• [Exercise brief] Exactly as they appear below, repeat the lines from the one with "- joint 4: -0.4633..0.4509" through the one with "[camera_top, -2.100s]". Drop every picture.

++++ Dataset entries ++++

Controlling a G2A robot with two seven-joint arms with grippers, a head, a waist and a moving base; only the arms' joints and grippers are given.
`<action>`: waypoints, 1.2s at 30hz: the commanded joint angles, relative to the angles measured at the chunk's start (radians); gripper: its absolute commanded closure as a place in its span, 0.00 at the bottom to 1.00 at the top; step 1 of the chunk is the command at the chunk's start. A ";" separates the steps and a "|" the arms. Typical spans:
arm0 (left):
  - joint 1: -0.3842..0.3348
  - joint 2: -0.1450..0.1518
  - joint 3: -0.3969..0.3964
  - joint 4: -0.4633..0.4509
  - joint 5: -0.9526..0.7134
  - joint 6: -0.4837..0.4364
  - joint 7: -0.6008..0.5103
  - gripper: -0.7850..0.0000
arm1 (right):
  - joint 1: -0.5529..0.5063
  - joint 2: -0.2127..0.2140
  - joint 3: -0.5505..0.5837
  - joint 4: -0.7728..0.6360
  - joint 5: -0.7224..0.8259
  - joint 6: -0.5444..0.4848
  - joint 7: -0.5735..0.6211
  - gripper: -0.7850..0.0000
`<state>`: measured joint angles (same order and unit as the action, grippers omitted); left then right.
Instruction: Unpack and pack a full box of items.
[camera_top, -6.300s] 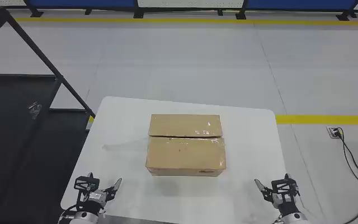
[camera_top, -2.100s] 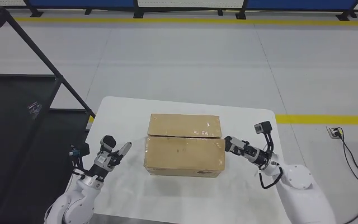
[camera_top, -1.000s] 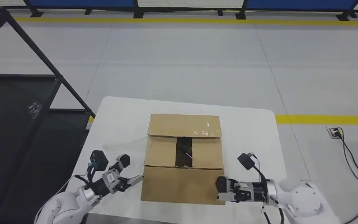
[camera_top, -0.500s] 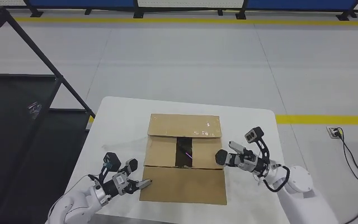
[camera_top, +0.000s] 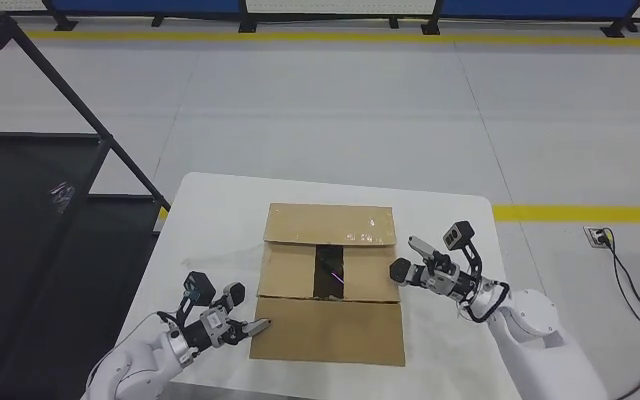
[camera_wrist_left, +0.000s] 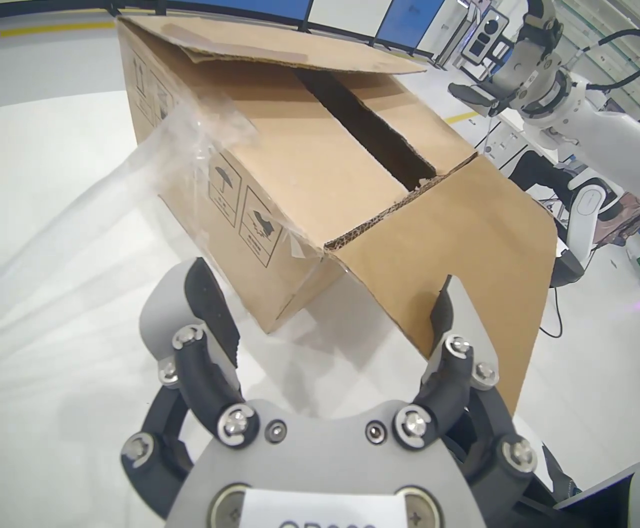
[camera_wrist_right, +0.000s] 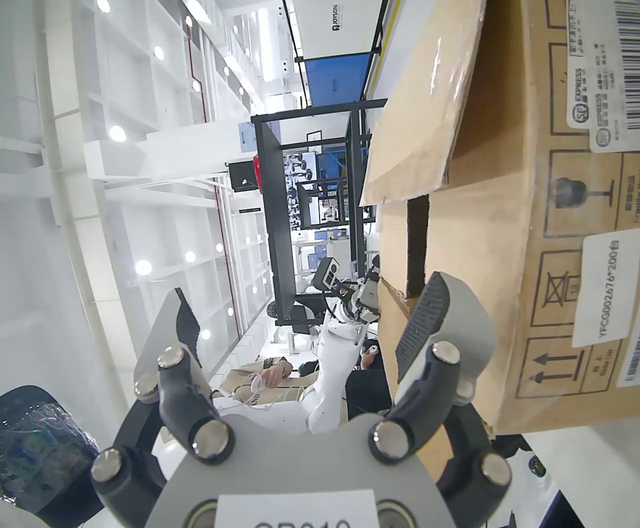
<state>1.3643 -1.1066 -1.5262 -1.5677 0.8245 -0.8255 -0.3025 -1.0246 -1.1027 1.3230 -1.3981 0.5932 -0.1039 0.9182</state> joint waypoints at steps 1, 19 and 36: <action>0.003 0.000 0.002 -0.005 0.003 0.013 0.005 0.00 | -0.006 -0.002 -0.009 -0.005 -0.006 0.010 -0.035 0.00; 0.014 0.010 0.024 -0.021 0.088 0.032 0.047 0.00 | 0.129 -0.042 -0.130 0.108 -0.017 0.031 -0.144 0.00; 0.016 0.018 0.037 -0.009 0.071 0.036 0.067 0.00 | 0.309 -0.108 -0.240 0.204 -0.046 -0.059 -0.387 0.00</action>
<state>1.3803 -1.0892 -1.4904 -1.5767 0.8946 -0.7901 -0.2360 -0.7321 -1.2054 1.0938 -1.2022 0.5592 -0.1565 0.5546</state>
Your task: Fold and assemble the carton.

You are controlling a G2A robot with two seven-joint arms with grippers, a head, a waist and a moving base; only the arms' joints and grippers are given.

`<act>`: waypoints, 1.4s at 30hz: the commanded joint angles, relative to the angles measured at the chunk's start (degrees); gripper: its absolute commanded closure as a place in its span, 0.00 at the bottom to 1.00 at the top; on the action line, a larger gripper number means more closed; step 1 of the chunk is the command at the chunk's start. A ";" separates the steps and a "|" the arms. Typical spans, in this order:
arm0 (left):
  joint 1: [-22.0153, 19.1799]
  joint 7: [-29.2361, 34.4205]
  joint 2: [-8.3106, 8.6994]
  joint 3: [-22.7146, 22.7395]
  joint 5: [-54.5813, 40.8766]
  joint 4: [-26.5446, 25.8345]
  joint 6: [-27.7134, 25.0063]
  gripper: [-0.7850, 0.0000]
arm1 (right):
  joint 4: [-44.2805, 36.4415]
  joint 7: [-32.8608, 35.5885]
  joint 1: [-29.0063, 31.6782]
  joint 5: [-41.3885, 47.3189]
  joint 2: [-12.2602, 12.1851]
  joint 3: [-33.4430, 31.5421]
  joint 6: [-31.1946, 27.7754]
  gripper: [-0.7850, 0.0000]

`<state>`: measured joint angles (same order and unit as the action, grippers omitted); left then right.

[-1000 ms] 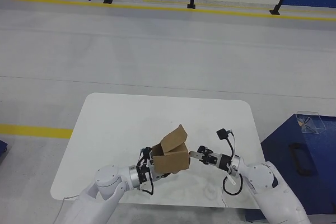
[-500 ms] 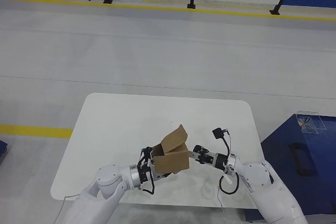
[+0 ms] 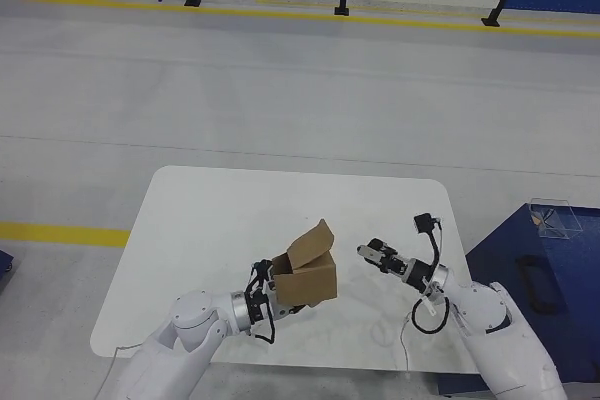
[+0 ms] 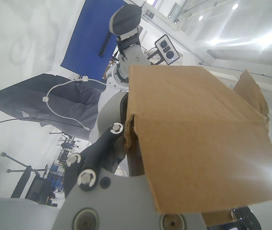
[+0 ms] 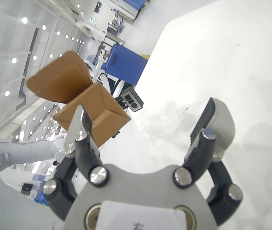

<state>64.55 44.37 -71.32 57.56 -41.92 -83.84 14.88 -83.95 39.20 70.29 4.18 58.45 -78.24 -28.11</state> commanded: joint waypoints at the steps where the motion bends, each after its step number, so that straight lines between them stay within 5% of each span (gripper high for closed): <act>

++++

• [Worked solution]
  - joint 4: -0.4633..0.4509
  - joint 5: -0.9526..0.7134
  - joint 6: -0.4837..0.4364
  - joint 7: -0.6008..0.5103
  - gripper: -0.7850..0.0000
arm1 (right):
  - joint 1: -0.5529..0.5063
  - joint 2: -0.2127..0.2140
  - joint 3: -0.5505..0.5837
  - joint 4: -0.7728..0.6360
  - joint 5: -0.7224..0.8259
  - joint 6: -0.5444..0.4848
  - joint 7: -0.5735..0.6211
  - gripper: -0.7850..0.0000
`<state>`: measured joint angles (same order and unit as the action, grippers omitted); left then right.
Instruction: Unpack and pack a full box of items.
[camera_top, -6.300s] 
[camera_top, -2.100s] 

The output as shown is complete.